** RECORDS FOR PROCESSING follows **
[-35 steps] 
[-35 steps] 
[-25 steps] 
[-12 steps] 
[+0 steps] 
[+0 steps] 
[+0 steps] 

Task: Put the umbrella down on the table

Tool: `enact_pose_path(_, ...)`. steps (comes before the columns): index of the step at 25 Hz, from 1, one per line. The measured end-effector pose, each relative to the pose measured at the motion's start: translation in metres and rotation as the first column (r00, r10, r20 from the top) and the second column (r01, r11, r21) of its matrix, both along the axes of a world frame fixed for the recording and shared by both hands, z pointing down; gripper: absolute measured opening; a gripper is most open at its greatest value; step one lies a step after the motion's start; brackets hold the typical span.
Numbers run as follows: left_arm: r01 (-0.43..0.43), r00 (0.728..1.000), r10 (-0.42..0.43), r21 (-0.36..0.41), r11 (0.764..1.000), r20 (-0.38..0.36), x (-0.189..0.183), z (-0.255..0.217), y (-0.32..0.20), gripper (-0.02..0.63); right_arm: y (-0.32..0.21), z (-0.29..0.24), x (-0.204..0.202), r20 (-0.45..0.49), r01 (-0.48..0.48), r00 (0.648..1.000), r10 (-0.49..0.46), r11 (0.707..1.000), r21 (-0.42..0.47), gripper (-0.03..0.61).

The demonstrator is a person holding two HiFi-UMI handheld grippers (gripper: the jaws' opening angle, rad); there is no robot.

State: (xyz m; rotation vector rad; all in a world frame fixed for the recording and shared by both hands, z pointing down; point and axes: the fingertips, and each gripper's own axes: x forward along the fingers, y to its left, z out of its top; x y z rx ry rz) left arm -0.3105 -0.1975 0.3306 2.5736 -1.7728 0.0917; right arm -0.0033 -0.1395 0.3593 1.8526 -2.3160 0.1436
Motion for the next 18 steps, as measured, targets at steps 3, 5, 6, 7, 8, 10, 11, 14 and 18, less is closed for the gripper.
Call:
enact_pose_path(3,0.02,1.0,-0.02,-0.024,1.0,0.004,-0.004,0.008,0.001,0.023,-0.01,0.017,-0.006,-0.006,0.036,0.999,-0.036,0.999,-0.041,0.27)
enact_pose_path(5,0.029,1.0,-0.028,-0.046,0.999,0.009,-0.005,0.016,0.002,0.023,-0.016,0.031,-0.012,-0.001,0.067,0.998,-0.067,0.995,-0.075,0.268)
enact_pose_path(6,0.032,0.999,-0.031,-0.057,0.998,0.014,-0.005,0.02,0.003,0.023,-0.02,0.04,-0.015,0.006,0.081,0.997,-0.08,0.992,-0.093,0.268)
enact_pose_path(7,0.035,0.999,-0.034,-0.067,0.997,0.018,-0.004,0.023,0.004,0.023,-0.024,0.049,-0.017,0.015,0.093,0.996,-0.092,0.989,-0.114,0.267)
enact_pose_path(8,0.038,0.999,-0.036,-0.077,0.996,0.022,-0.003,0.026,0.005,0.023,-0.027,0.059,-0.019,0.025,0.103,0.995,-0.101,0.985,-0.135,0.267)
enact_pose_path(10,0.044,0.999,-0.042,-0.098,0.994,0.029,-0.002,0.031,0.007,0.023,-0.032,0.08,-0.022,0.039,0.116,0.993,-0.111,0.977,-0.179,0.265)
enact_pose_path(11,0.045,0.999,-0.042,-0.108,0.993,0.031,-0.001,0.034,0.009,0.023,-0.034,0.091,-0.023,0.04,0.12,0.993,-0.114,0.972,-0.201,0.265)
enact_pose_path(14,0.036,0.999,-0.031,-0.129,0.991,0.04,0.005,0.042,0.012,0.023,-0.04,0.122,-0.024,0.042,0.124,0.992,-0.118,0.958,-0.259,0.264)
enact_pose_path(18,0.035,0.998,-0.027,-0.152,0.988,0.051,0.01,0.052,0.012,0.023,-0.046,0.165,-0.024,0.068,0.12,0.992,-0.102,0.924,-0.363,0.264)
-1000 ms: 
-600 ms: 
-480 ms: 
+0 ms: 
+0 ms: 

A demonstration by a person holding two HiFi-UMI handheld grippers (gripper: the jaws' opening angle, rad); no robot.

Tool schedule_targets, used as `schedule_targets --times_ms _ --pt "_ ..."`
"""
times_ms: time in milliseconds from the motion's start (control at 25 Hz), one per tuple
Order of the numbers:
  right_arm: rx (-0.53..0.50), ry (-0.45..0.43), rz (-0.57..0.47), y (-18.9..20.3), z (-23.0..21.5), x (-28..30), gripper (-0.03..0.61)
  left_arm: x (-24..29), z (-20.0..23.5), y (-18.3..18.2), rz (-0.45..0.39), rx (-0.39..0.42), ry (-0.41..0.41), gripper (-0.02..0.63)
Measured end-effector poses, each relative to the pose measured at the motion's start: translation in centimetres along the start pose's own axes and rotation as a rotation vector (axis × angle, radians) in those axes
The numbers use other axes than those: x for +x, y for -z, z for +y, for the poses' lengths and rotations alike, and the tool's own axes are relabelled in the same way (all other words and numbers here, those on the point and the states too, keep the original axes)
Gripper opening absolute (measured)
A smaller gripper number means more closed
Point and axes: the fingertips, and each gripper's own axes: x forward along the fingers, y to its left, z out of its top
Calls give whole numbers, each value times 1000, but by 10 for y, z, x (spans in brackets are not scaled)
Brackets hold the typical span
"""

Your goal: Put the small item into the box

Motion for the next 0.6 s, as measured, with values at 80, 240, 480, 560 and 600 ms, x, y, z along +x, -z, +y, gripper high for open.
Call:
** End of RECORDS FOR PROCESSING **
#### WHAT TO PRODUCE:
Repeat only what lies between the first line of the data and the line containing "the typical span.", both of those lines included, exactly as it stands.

#### RESULT FOR THIS TASK:
[-35 steps] 
[-35 steps] 
[-25 steps] 
[-12 steps] 
[+0 steps] 
[+0 steps] 
[+0 steps] 

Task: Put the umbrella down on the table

Tool: `enact_pose_path(_, ...)`. steps (comes before the columns): index of the step at 25 Hz, from 1, one per line. The measured end-effector pose, each relative to the pose measured at the motion's start: translation in metres and rotation as the first column (r00, r10, r20 from the top) and the second column (r01, r11, r21) of its matrix, both along the axes of a world frame fixed for the recording and shared by both hands, z pointing down; gripper: absolute measured opening; a gripper is most open at its greatest value; step one lies a step after the motion's start; brackets hold the typical span.

With the output given, the exercise is complete.